I see you already have two answers (from David Rock and Alan
Gauld).
I will add a slightly different answer and try also to explain some
of the history (at a very high level).
* Programs need to take input from "somewhere".
* Programs need data structures in memory on which to operate.
There are many different ways to store data "somewhere" and in order
to create the data structures in memory (on which your program will
operate), you need to have code that knows how to read that data
from "somewhere".
So, there's data that has been written to disk. I often call this
the serialized form form of the data [0]. There different usages
for serialization, but ones I'll talk about are the serialized
formats that we typically write to disk to store data for a program
to read. Here are a few such serialized formats:
* JSON or XML (homage: SGML)
* pickles and shelves
* GNU dbm, ndbm, cdb, rocksdb and probably 1 million others
* custom binary formats
* plain text files (be careful with your encoding...)
Digression: You might ask... what about SQL? Technically, the
serialization is something that the SQL database software takes care
of and your application doesn't. So no need to know about the
serialized format. This can be freeing, at some complexity. But,
back to your question.
Every one of the serialized formats comes with some advantages and
some disadvantages. Some are easy. Some are flexible. Other
formats are structured with bindings in many languages. Some
are tied closely to a single language or even specific language
versions. Some formats are even defined by a single application or
program that somebody has written.
What about pickle and shelve? Where do they fit?
Both pickle and shelve are well-maintained and older Python-specific
formats that allow you to serialize Python objects and data
structures to disk. This is extremely convenient if you are
unlikely to change Python versions or to change your data
structures. Need your program to "remember" something from a prior
run? When it starts up, it can read a ./state.pickle straight into
memory, pick up where it left off and perform some operation, and
then, when complete, save the dat astructure back to ./state (or
more safely to a new file ./state.$timestamp) and exit.
This is a convenient way to store Python objects and data
structures.
Advantage: Native Python. Dead simple to use (you still have to be
careful about file-writing logic, overwriting old files can be
bad, but it's a bit up to you).

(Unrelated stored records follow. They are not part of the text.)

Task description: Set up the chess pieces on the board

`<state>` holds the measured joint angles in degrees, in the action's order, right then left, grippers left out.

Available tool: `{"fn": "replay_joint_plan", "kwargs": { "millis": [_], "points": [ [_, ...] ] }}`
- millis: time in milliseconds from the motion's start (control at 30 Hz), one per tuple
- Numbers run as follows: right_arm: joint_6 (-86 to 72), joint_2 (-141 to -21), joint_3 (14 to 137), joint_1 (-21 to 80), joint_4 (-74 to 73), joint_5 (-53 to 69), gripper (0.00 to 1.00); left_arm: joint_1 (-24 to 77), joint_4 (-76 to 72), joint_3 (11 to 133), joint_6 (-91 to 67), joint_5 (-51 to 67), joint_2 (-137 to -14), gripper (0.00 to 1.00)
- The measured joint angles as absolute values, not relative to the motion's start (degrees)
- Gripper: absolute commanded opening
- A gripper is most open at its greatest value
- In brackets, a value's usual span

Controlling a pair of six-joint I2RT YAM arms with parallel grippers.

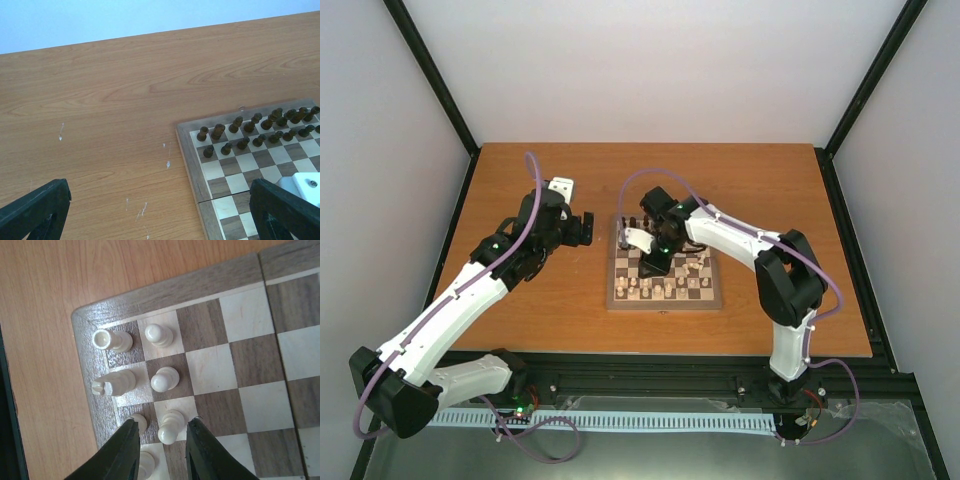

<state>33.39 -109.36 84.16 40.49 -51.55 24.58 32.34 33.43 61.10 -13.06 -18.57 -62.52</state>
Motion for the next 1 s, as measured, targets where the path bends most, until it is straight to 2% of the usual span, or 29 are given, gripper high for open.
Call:
{"fn": "replay_joint_plan", "kwargs": {
  "millis": [167, 500, 767, 1000],
  "points": [
    [33.19, -107.28, 84.33, 36.42, -51.77, 25.36, 0.27, 32.34, 33.45, 61.10, -13.02, -18.33, -62.67, 1.00],
    [32.86, -100.73, 78.72, 17.78, -50.33, 21.10, 0.26, 32.34, 33.69, 61.10, -13.06, -15.81, -64.88, 1.00],
    [35.83, -100.75, 76.42, 15.68, -49.47, 17.32, 0.21, 32.34, 33.89, 61.10, -13.02, -13.56, -64.99, 1.00],
    [45.58, -105.56, 83.44, 15.86, -51.27, 15.38, 0.20, 32.34, 33.89, 61.10, -12.75, -12.36, -64.99, 1.00]
  ]
}}
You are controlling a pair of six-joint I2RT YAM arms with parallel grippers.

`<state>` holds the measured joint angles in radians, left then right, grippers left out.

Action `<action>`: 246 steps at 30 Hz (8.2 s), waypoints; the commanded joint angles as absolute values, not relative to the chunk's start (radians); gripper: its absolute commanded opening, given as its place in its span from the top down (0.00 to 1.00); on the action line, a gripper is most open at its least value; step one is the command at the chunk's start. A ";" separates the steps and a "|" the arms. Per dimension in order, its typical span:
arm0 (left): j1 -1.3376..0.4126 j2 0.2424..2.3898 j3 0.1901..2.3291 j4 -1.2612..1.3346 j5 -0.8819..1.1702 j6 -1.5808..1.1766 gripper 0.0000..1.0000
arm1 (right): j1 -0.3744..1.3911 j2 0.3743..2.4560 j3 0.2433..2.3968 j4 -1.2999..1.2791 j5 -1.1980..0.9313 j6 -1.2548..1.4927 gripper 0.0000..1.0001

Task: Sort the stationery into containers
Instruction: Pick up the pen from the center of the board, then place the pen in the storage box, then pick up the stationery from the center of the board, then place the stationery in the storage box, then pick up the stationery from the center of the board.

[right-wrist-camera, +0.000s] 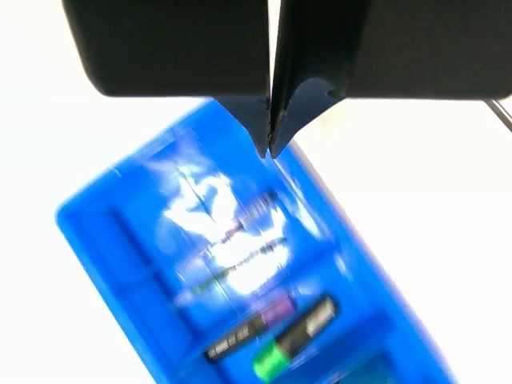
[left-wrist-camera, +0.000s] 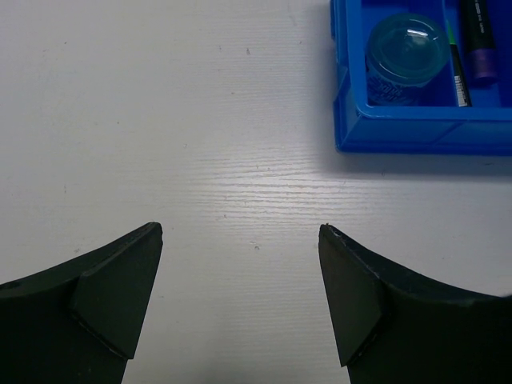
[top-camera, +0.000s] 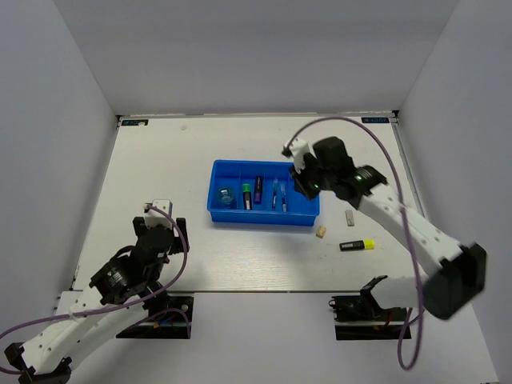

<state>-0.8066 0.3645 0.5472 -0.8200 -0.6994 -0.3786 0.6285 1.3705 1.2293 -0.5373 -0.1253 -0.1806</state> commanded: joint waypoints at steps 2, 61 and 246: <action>-0.802 0.348 0.546 -0.818 -0.684 -0.377 0.11 | 0.568 1.232 1.141 -0.741 -0.184 -0.644 0.95; -0.799 0.359 0.549 -0.815 -0.658 -0.370 0.11 | 0.296 1.204 0.915 -1.139 -0.435 -1.174 1.00; -1.325 2.088 1.437 -0.103 -0.629 -0.574 0.37 | -0.055 1.068 0.943 -0.479 0.032 0.158 0.94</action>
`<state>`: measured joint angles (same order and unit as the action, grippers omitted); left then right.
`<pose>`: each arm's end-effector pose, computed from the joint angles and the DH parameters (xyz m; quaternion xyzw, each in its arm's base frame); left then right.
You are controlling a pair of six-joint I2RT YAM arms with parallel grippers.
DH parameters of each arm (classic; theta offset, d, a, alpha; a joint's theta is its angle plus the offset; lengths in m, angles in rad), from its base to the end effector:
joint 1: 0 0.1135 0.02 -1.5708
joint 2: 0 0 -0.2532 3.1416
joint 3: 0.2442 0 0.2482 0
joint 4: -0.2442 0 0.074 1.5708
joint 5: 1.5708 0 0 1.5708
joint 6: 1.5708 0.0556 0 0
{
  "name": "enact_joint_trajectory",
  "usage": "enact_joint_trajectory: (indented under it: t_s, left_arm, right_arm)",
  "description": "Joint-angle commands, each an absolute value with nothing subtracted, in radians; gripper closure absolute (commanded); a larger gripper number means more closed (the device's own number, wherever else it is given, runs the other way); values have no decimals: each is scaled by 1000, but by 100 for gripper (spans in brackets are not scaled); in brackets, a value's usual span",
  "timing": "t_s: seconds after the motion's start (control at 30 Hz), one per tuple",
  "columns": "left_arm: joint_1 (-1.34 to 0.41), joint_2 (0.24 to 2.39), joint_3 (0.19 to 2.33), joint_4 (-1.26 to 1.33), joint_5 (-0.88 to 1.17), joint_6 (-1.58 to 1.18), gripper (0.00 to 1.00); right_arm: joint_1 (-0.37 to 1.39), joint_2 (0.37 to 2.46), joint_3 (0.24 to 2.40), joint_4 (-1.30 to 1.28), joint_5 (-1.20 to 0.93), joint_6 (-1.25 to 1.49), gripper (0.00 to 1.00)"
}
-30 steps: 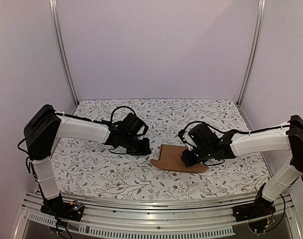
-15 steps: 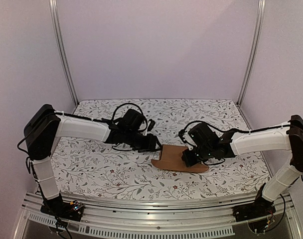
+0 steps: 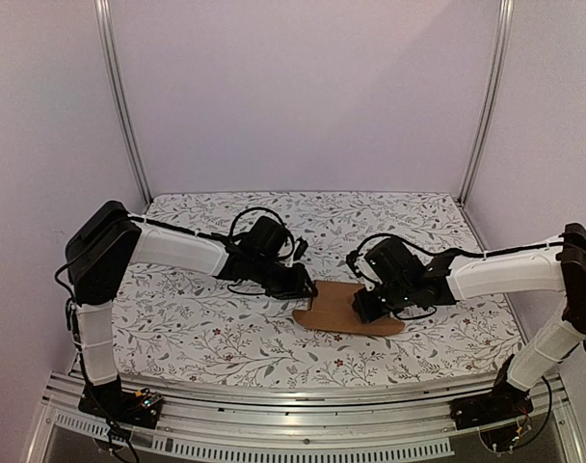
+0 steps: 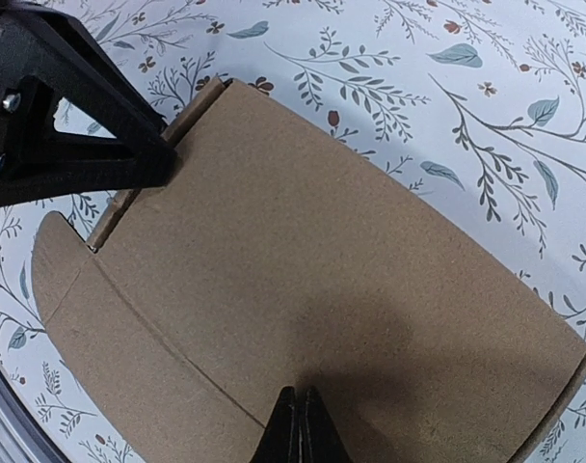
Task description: Fold the paper box
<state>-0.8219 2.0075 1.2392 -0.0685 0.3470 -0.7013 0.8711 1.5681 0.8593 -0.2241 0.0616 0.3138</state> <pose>0.2766 -0.3253 0.1250 0.1172 0.9140 -0.3605 0.1446 0.2076 0.2413 0.1515 -0.2518 0.9152 0.1508 0.2763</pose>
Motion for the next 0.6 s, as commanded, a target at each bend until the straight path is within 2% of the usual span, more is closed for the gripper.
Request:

You can dump many Python data
structures and objects to disk.
Disadvantages: Files are only be readable by Python (excluding
motivated implementers in other languages).
If you would like to use pickle or shelve, please ask again on this
list for specific advice on these. The shelve module is intended to
make it easy to have a data structure in memory that is backed by a
data file on disk. This is very similar to what the dbm module also
offers.
The pickle module is more geared toward loading an entire data
structure from the disk into memory.
There are other options, that have been used for decades (see below
my sig for an incomplete and light-hearted history of serialization
in the digital world).
The option for serialization formats and accessing them from Python
are many. Pickle and shelve are very Python specific, but will be
very easy to use and will be more forgiving if you happen to try to
store some code as well as "pure" data.
If you are going to need to exchange data with other programs,
consider JSON. Reading and writing to JSON format is as easy as
reading and writing to a shelve (which is a Python pickle format
under the hood). Here's a two liner that will take the environment
of a running program and dump that into a human- and
machine-readable JSON format. Step A:
import os, sys, json
json.dump(dict(os.environ), sys.stdout, indent=4, sort_keys=True)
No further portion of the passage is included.